● Work instructions
Once you know how many lines below hold "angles", reply with that number and add nothing.

● Recorded data
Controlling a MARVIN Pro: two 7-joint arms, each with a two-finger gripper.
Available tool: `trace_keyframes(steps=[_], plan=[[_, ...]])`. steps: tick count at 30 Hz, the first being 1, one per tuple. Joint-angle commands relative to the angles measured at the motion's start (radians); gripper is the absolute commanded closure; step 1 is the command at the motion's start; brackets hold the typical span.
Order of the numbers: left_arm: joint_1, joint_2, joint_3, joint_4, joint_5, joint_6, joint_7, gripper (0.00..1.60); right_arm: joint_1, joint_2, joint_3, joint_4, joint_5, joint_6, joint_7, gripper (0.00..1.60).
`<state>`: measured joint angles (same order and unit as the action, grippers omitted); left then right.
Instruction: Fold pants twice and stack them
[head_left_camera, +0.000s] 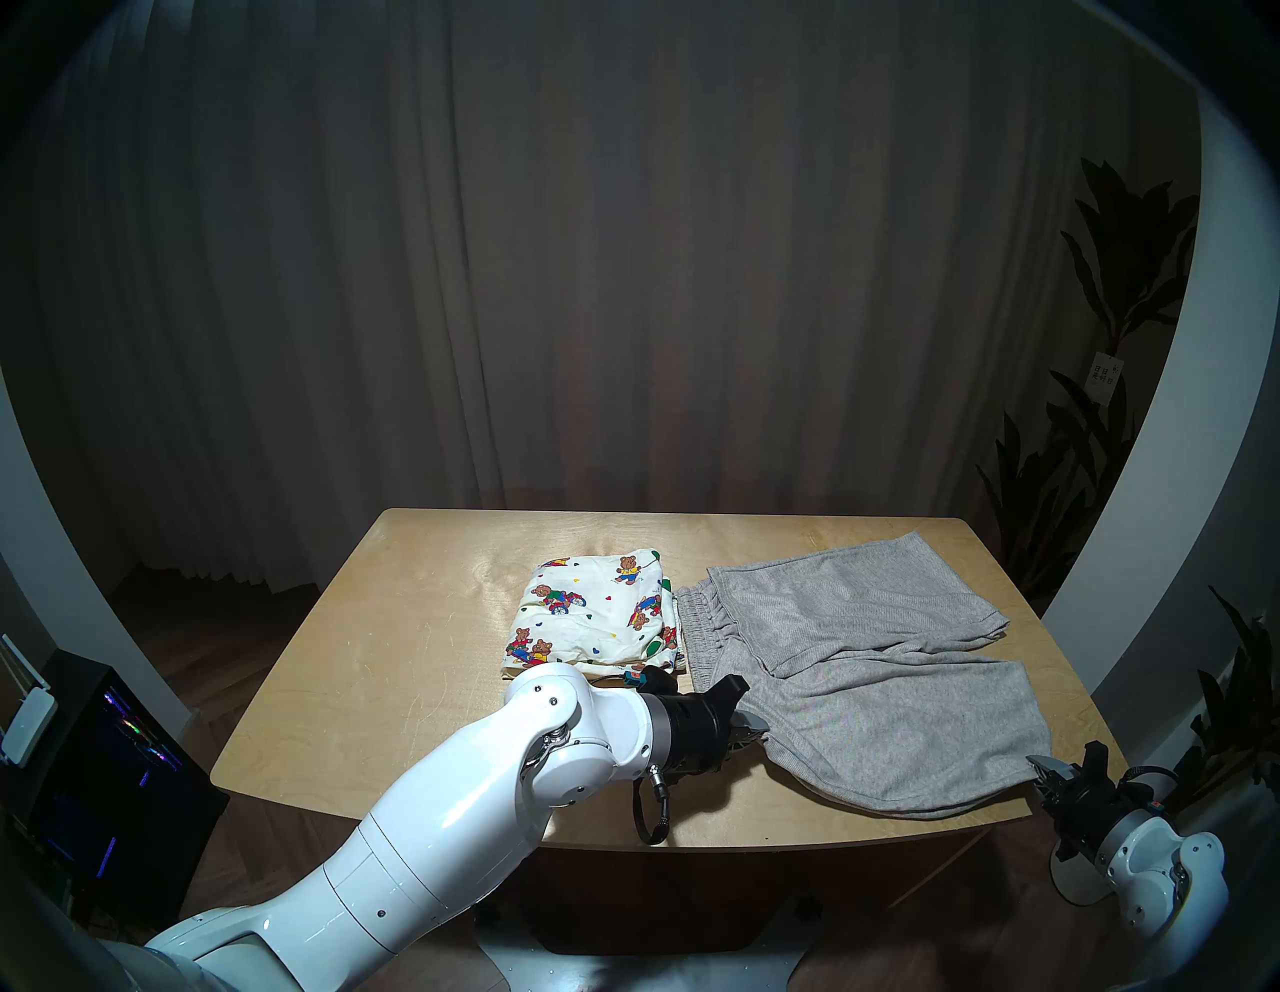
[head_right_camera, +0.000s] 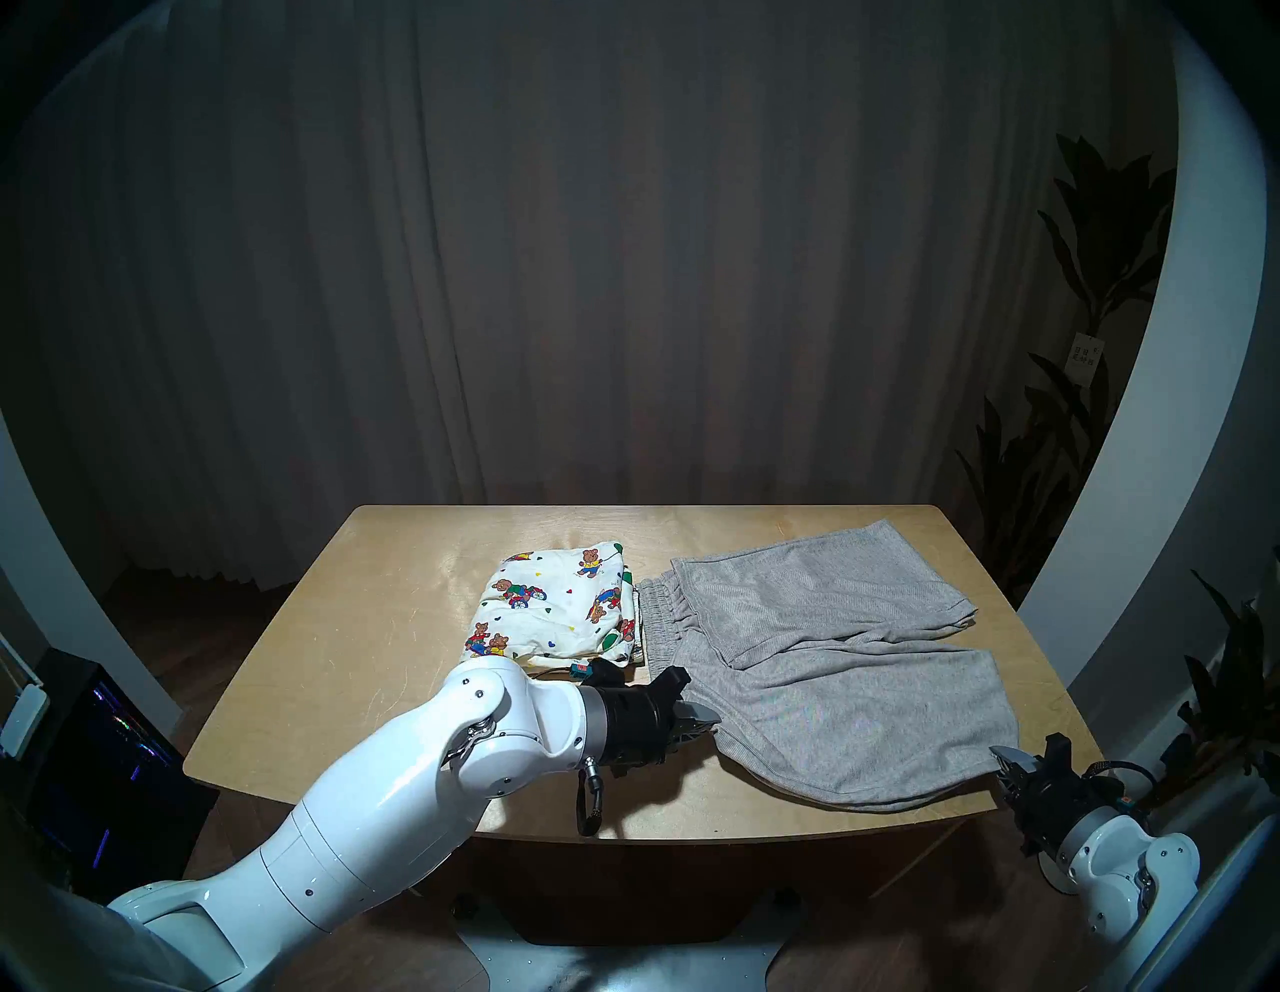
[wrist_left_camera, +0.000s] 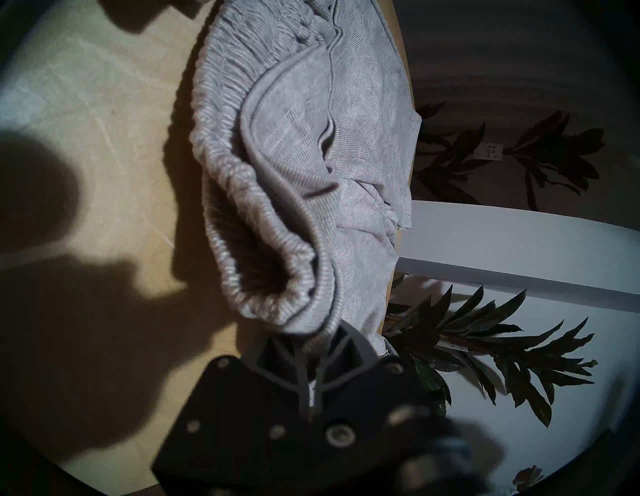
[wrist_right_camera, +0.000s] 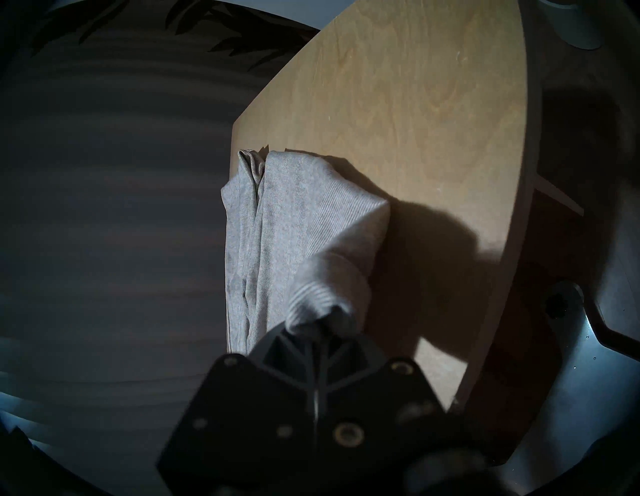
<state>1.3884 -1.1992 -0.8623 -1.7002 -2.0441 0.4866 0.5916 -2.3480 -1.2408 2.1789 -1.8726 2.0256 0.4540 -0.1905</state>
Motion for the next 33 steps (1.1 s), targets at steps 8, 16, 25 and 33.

● Output of the task
2